Quantification of image texture in X-ray phase-contrast-enhanced projection images of in vivo mouse lungs observed at varied inflation pressures.

To date, there are very limited noninvasive, regional assays of in vivo lung microstructure near the alveolar level. It has been suggested that x-ray phase-contrast enhanced imaging reveals information about the air volume of the lung; however, the image texture information in these images remains underutilized. Projection images of in vivo mouse lungs were acquired via a tabletop, propagation-based, X-ray phase-contrast imaging system. Anesthetized mice were mechanically ventilated in an upright position. Consistent with previously published studies, a distinct image texture was observed uniquely within lung regions.
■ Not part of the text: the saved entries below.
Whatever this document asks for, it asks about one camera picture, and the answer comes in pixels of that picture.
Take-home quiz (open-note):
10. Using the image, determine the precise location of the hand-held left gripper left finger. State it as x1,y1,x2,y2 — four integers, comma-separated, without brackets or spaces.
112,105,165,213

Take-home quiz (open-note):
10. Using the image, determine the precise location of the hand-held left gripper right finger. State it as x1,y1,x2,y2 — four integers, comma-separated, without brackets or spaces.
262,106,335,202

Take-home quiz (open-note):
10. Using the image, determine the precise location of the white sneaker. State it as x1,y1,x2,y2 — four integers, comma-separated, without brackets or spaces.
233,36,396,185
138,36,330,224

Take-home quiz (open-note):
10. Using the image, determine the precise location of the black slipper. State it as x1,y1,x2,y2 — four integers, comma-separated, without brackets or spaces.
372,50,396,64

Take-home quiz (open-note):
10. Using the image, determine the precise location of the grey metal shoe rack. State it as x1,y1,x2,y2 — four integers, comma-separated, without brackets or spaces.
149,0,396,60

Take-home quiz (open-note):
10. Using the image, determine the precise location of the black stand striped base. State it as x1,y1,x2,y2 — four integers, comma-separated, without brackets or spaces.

Lung regions were automatically identified using supervised machine learning applied to summary measures of the image texture data. It was found that an unsupervised clustering within predefined lung regions colocates with expected differences in anatomy along the cranial-caudal axis in upright mice. It was also found that specifically selected inflation pressures-here, a purposeful surrogate of distinct states of mechanical expansion-can be predicted from the lung image texture alone, that the prediction model itself varies from apex to base and that prediction is accurate regardless of overlap with nonpulmonary structures such as the ribs, mediastinum, and heart. Cross-validation analysis indicated low inter-animal variation in the image texture classifications. Together, these results suggest that the image texture observed in a single X-ray phase-contrast-enhanced projection image could be used across a range of pressure states to study regional variations in regional lung function.